[SUPPLIED DATA — start]

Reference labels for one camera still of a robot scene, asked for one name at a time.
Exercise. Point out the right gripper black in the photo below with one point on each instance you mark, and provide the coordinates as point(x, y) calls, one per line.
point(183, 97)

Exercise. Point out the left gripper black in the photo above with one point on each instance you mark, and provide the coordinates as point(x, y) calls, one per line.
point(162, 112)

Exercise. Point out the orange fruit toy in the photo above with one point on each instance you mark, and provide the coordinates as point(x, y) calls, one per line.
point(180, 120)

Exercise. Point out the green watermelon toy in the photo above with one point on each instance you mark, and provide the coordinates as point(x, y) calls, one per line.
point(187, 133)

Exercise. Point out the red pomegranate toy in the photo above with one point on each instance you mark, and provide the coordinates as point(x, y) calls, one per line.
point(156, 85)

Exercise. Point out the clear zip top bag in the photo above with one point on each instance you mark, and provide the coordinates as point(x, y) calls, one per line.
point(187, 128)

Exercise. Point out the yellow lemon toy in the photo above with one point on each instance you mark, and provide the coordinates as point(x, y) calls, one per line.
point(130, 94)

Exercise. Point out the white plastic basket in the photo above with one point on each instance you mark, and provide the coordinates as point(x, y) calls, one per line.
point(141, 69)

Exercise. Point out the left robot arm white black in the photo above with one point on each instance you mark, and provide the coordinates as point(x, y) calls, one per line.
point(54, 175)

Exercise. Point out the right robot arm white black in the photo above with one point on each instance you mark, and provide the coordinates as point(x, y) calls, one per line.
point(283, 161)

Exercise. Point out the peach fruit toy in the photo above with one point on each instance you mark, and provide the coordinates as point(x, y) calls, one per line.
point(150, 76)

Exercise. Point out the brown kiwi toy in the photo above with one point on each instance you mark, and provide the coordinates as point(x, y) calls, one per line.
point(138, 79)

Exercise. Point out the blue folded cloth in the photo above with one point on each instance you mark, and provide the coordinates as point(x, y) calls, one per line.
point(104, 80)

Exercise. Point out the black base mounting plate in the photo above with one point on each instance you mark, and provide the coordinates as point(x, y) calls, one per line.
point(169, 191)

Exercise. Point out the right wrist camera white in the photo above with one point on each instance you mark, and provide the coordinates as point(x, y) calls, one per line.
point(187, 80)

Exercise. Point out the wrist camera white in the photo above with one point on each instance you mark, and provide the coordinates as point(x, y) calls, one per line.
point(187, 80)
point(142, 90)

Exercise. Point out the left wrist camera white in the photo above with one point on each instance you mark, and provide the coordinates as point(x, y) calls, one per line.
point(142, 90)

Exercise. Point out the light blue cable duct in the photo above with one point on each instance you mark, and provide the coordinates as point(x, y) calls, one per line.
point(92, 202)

[SUPPLIED DATA — finish]
[SUPPLIED DATA — start]

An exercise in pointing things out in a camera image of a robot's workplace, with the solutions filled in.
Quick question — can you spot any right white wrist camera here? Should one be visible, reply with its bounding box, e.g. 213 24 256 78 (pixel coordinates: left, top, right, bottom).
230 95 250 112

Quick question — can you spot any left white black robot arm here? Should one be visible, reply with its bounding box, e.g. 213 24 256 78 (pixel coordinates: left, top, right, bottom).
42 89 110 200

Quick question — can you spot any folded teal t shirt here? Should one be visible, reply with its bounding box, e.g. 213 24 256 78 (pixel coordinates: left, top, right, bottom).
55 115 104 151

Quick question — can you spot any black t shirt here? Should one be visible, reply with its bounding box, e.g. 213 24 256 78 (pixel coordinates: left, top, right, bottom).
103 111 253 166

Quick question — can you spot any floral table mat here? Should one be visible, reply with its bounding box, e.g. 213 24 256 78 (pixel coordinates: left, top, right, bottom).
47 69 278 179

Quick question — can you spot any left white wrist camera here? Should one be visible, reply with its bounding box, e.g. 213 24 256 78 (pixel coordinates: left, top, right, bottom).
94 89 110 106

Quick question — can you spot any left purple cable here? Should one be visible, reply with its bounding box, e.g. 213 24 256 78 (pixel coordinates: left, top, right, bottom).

[SUPPLIED DATA — finish]

### WHAT THE EXERCISE ASKS
Look above for the line with "Quick question — can you spot any black" and the line with "Quick question — can you spot any left purple", and reproduce exactly those two lines plus every line between, nothing more.

### ANSWER SPACE
Quick question — can you spot any black t shirt here? Should one be visible, reply with its bounding box, e.g. 213 24 256 78 (pixel coordinates: left, top, right, bottom).
103 111 253 166

Quick question — can you spot any floral table mat here? Should one be visible, reply with its bounding box, e.g. 213 24 256 78 (pixel coordinates: left, top, right, bottom).
47 69 278 179

Quick question — can you spot any left white wrist camera here? Should one be visible, reply with its bounding box, e.g. 213 24 256 78 (pixel coordinates: left, top, right, bottom).
94 89 110 106

Quick question — can you spot any left purple cable here? Should one be visible, reply with its bounding box, e.g. 213 24 256 78 (pixel coordinates: left, top, right, bottom).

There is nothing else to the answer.